L'esperimento di patch-clamp è utilizzato per misurare le cellule viventi singolo. Lo fa con una pipetta molto fine tenuta strettamente contro singola membrana delle cellule (il rivestimento protettivo esterno). L'apertura di questa pipetta è solo circa 1 micron (un millesimo di millimetro) ed è controllata otticamente con un microscopio. Le cellule sono tenute uniforme in un piatto utilizzando un separatore cellulare, quali tripsina. Una cella specifica è scelto e la punta della pipetta è posto sulla membrana cellulare.

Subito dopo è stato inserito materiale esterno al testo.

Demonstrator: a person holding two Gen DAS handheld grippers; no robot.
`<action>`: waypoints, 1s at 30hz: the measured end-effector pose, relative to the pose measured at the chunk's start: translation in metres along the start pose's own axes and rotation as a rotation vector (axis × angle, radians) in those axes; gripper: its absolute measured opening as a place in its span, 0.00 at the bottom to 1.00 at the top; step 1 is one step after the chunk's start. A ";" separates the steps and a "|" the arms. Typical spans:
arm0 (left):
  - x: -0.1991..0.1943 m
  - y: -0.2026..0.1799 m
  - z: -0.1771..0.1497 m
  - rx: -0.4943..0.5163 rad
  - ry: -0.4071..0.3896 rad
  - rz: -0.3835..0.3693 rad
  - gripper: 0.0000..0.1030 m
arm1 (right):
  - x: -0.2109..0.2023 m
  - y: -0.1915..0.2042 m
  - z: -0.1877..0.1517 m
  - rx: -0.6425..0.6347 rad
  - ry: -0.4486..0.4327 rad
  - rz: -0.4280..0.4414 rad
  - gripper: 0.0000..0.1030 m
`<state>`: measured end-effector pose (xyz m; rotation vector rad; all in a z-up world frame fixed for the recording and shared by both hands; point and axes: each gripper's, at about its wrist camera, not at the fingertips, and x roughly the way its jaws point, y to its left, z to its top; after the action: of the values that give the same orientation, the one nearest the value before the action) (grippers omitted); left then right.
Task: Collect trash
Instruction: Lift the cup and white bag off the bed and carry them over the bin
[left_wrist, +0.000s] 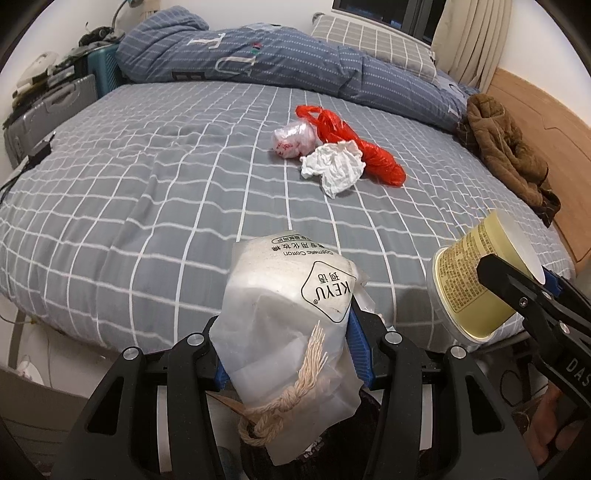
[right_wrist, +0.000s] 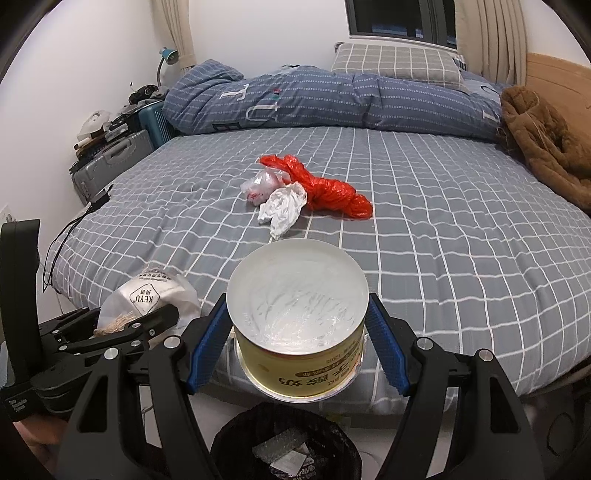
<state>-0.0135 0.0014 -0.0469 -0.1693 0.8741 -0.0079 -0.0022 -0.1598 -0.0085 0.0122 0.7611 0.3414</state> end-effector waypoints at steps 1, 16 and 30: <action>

La tenuta è formata mediante aspirazione e parte della membrana viene disegnato nella pipetta.
Istruzioni
• Ottenere un piatto per le cellule. Lavare la piastra due volte con 10 ml di PBS (tamponato fosfato salino) senza calcio e magnesio. Aggiungere 2 millilitri di Distaccatore (tripsina). Incubare la piastra per tre minuti a 37 gradi centigradi. Osservare la piastra sotto il microscopio per garantire che le cellule hanno staccato. Muovere delicatamente la piastra per staccare tutte le celle dalla parte inferiore della piastra. Aggiungere 10 millilitri di HEK (keratinocyctes epidermico umano) e FCS (siero fetale mucca) medie. Utilizzare una pipetta da 10 millilitri per spostare le celle su e giù.
• Osservare le cellule sotto il microscopio per garantire che essi sono cellule singole. Pipettare con la pipetta 10-millilitro fino a quando le celle sono singole, se necessario. Centrifugare le cellule per due minuti a 1.000 giri al minuto. Scartare il surnatante. Posizionare le cellule in 10 millilitri di siero fetale di vitello. Centrifugare le cellule ancora per due minuti a 1.000 giri al minuto. Scartare il surnatante. Posizionare le cellule nel 200 microlitri di soluzione di registrazione esterna. Osservare le cellule sotto il microscopio per singole celle con una membrana liscia.
• Posto la soluzione salina all'interno di un chip di patch clamp. Aggiungere una goccia di soluzione elettrolita intracellulare alla parte inferiore del chip utilizzando una pipetta. Montare il chip su un tappo di torsione. Il tappo twist dovrebbe contenere l'elettrodo di riferimento e la linea di aspirazione. Aggiungere una goccia di soluzione elettrolitica extracellulare nella parte superiore del chip utilizzando una pipetta. La soluzione elettrolitica permette per il chip di fare contatto con l'elettrodo. Aggiungere 5 microlitri di sospensione cellulare alla soluzione salina nel chip. Posizionare una singola cella usando aspirazione attraverso una pipetta. Aspirazione possa essere eseguiti manualmente aspirando l'aria attraverso la pipetta. Posizionamento della cella aumenta la resistenza per formare un sigillo. Il sigillo consente per indagine su tutta la cella.